American singer (1922–1997)

Thelma Carpenter (January 15, 1922 – May 14, 1997) was an American jazz singer and actress, best known as "Miss One", the Good Witch of the North in the movie The Wiz.

== Early years ==
Carpenter was born in Brooklyn, New York, the only child of Fred and Mary Carpenter, and attended Girls' Commercial High School, where Susan Hayward was a few years ahead.

==Career==

As a child performer, Carpenter had her own radio show on WNYC in New York and won an amateur night at the Apollo Theatre in 1938, where she would be honored and perform nearly 60 years later on the 1993 all-star NBC-TV special Apollo Theater Hall of Fame, hosted by Bill Cosby. She played at clubs such as Kelly's Stables and the Famous Door on legendary 52nd Street, where she was discovered by John Hammond.

She subsequently made her debut as a band vocalist with Teddy Wilson's short-lived orchestra in 1939, recording "Love Grows on the White Oak Tree" and "This Is the Moment" for Brunswick Records. She joined Coleman Hawkins' orchestra in 1940, with whom she made the RCA Bluebird Records classic "He's Funny That Way". She followed Helen Humes as Count Basie's vocalist in 1943, remaining with the band for two years, recording the Columbia Records hit "I Didn't Know About You" as well as many popular V-disc sides including "Do Nothing till You Hear from Me", "More Than You Know", "I Dream of You", "Tess's Torch Song" and "My Ideal".

She also made a V-disc version of Frank Loesser's "The Last Thing I Want Is Your Pity". She replaced Dinah Shore as vocalist on Eddie Cantor's radio show for the 1945–46 season, marking the first time that a black artist had become a permanent member of an all-white show without playing a character. She was a top nightclub attraction for most of her career, performing regularly at such chic clubs as Le Ruban Bleu, Spivy's Roof, the Bon Soir, the St. Regis Maisonette, and Michael's Pub, as well as Chez Bricktop in Paris and Rome. She headlined major theaters including the Capitol Theatre, Loew's State Theatre (New York City), the Strand, and the Palace Theatre on Broadway and sang with Duke Ellington in concerts and on television. As a solo artist, she recorded for Majestic Records, Musicraft Records, Columbia Records, RCA Victor Records, and Coral Records, for whom she had a surprising chart hit in 1961, answering Elvis Presley with Yes, I'm Lonesome Tonight.

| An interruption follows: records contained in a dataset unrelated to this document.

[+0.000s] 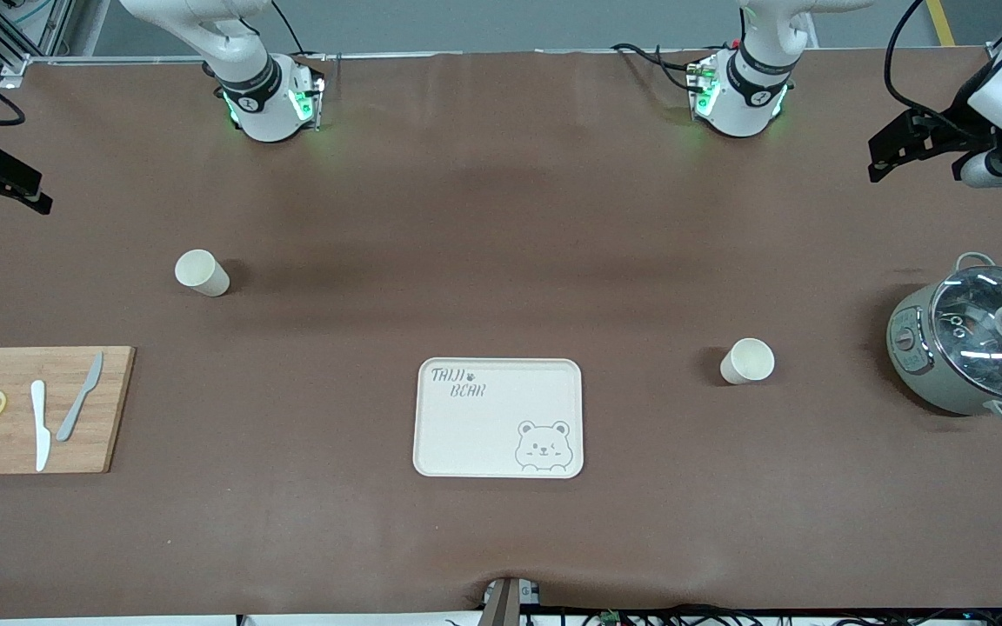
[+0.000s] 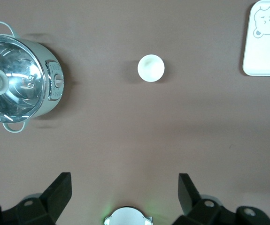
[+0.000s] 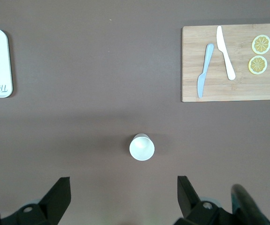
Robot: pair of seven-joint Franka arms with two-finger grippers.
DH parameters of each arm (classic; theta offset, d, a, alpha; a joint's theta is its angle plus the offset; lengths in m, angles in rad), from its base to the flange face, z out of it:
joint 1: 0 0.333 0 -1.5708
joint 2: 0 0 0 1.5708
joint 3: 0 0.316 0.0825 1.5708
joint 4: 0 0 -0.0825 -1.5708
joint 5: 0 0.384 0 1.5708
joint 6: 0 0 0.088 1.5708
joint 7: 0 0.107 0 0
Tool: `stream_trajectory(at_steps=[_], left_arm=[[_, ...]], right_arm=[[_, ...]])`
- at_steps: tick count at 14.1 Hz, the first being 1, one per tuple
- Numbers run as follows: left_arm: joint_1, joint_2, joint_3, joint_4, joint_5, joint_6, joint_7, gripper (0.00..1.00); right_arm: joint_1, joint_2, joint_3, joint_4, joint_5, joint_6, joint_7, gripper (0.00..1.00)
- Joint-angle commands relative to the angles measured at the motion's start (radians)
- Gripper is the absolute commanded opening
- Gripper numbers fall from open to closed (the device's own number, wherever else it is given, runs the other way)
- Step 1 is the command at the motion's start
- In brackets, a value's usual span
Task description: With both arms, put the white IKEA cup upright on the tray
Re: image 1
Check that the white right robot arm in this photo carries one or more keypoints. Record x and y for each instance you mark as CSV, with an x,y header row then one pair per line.
x,y
257,104

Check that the white tray with bear print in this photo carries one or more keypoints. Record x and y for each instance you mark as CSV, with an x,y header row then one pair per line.
x,y
492,426

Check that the aluminium frame with black struts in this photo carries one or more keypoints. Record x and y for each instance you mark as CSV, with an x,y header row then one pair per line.
x,y
49,26

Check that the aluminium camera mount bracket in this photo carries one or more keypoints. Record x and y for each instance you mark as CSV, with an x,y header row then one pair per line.
x,y
501,604

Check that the glass pot lid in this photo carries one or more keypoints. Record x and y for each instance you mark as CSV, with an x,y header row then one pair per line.
x,y
979,330

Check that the brown table cover mat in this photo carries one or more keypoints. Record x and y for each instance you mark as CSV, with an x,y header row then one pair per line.
x,y
501,261

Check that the white plastic knife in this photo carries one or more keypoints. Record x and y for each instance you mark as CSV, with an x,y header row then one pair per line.
x,y
40,426

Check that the white plastic cup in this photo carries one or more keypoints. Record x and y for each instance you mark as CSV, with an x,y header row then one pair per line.
x,y
746,361
202,272

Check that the grey-green electric cooking pot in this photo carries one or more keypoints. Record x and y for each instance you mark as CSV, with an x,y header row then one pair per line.
x,y
918,374

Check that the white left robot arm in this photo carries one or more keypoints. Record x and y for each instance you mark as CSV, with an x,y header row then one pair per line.
x,y
740,100

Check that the wooden cutting board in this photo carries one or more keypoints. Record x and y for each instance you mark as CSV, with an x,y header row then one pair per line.
x,y
14,452

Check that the grey plastic knife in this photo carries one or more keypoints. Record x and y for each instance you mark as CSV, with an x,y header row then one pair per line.
x,y
75,409

Broadway appearances include Memphis Bound with Bill Robinson, Inside U.S.A. with Beatrice Lillie, the 1952 revival of Shuffle Along with Avon Long, Ankles Aweigh with Betty and Jane Kean and the title role in Hello, Dolly! in which she replaced Pearl Bailey more than 100 times and became the fully billed matinee star, with her name in all of the ads. It was in Dolly that she was seen by a producer from Paramount who signed her to co-star as the mother in the TV version of Neil Simon's Barefoot in the Park. She created the role of Irene Paige in Bubbling Brown Sugar, starring in the Philadelphia and Washington engagements, but left prior to the Broadway opening, and was featured in the original workshop production of Taking My Turn.

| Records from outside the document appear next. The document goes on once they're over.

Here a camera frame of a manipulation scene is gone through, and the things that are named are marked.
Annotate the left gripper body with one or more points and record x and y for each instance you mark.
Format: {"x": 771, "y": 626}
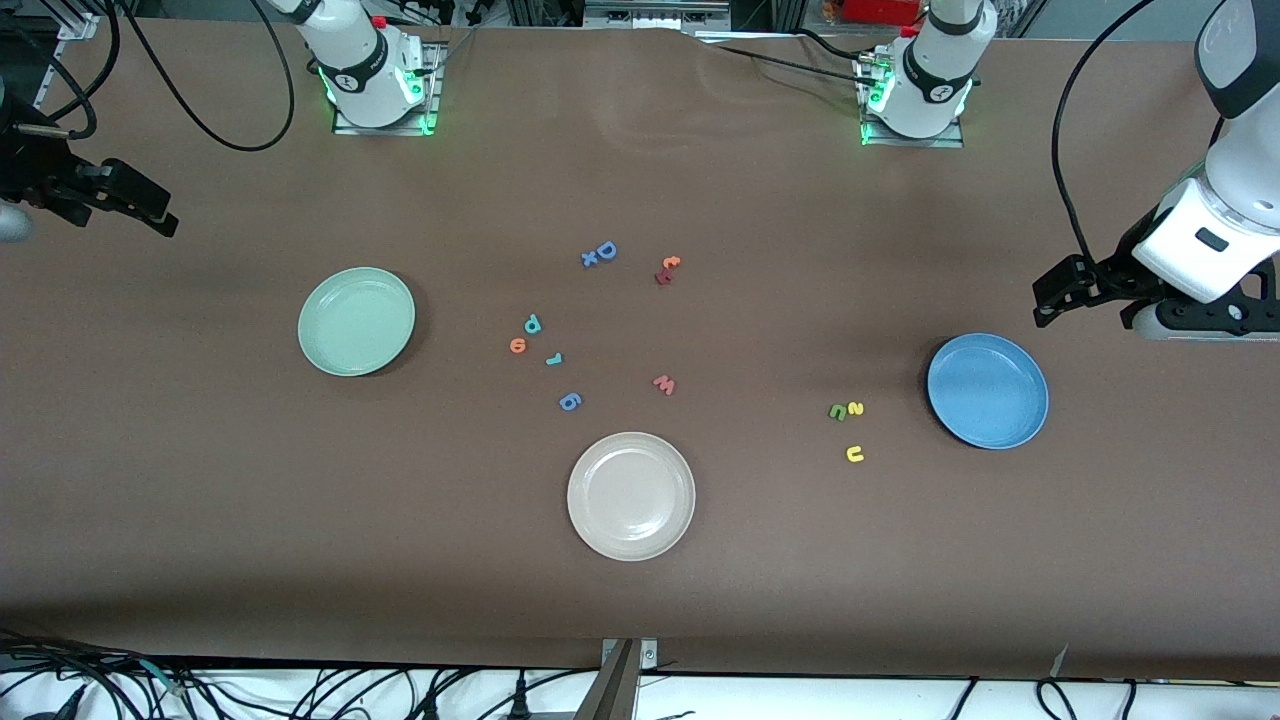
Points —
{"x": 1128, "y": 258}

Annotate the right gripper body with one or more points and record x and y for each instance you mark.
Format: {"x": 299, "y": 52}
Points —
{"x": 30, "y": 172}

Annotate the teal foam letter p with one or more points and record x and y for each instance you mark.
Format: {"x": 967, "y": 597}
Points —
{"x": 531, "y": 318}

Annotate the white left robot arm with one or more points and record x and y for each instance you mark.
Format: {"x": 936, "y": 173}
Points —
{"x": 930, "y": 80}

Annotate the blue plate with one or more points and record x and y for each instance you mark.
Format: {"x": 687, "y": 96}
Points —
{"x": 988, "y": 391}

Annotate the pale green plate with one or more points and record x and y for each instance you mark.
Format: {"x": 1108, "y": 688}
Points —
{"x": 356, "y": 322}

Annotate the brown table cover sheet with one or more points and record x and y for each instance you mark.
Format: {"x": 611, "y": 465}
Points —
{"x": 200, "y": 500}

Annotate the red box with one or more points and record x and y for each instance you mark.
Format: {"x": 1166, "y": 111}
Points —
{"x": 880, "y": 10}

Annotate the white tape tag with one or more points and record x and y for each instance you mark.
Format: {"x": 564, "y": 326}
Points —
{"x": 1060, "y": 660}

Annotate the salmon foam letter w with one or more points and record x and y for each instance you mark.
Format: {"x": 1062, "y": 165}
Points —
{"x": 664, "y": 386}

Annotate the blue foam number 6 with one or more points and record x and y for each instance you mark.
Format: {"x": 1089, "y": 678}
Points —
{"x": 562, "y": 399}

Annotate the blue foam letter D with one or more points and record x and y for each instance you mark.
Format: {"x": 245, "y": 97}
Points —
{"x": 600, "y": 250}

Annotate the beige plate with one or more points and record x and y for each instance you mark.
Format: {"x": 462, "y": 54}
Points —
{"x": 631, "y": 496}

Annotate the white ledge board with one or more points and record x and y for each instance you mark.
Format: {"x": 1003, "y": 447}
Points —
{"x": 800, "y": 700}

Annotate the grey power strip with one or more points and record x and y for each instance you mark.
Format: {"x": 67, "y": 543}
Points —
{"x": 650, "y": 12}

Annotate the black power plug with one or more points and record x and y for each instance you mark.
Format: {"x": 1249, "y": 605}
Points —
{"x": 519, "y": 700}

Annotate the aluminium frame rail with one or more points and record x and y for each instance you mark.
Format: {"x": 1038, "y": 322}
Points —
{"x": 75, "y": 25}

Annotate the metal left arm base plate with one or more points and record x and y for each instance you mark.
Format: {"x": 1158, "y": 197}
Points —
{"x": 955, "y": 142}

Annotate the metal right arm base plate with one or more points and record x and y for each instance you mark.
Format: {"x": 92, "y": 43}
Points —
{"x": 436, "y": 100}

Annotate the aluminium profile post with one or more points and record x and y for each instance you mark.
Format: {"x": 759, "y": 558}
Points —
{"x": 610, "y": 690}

Carpenter toured nationally as the showstopping "Berthe" in Bob Fosse's production of Pippin, the same year she filmed her major production number "He's The Wizard" for Sidney Lumet's film version of The Wiz. Fosse and Lumet arranged their schedules so that she could do both projects. She recorded for Majestic, RCA Victor, Columbia and Coral and her answer-record to Elvis Presley, "Yes, I'm Lonesome Tonight", reached the Billboard Top 60 in 1961. She also had a critically acclaimed album, "Thinking of You Tonight".

Carpenter's television appearances began as early as the 1940s (including Cavalcade of Stars with Jackie Gleason, Ed Sullivan's Toast of the Town, "Floor Show" with Eddie Condon and "Kreisler Bandstand" with Duke Ellington), and she was prominently featured on the 1993 NBC special Apollo Theater Hall of Fame with Diana Ross, Eric Clapton and Bill Cosby.

A 26-track compilation of her major recordings entitled "Seems Like Old Times" was issued by Sepia Records in 2006. An album compilation with Ellis Larkins and Alec Wilder entitled Souvenir, is available on Audiophile Records. A compilation of her Eddie Cantor radio appearances from 1945-46, plus live performances with Duke Ellington, Count Basie, Teddy Wilson, Eddie Condon, and Garland Wilson was released in May, 2024 by Jasmine Records.

==Acting career==
In the 1970s, Carpenter began an acting career and starred in the sitcom version of Barefoot in the Park, as well as several television movies, (The Devil's Daughter), comedy shows, and such feature films as The Wiz and The Cotton Club.

==Death==
Carpenter suffered cardiac arrest and died in her apartment in New York on May 14, 1997.

== Filmography ==
- Crazy House (1943) – Thelma (uncredited) (unbilled appearance with Count Basie)
- Call Her Mom (1972) – Ida
- The Devil's Daughter (1973) – Margaret Poole
- The Wiz (1978) – Addapearle "Miss One" the Good Witch of the North
- The Cotton Club (1984) – Norma Williams
- New York Stories (1989) – Maid (segment "Life without Zoe") (scenes cut prior to release)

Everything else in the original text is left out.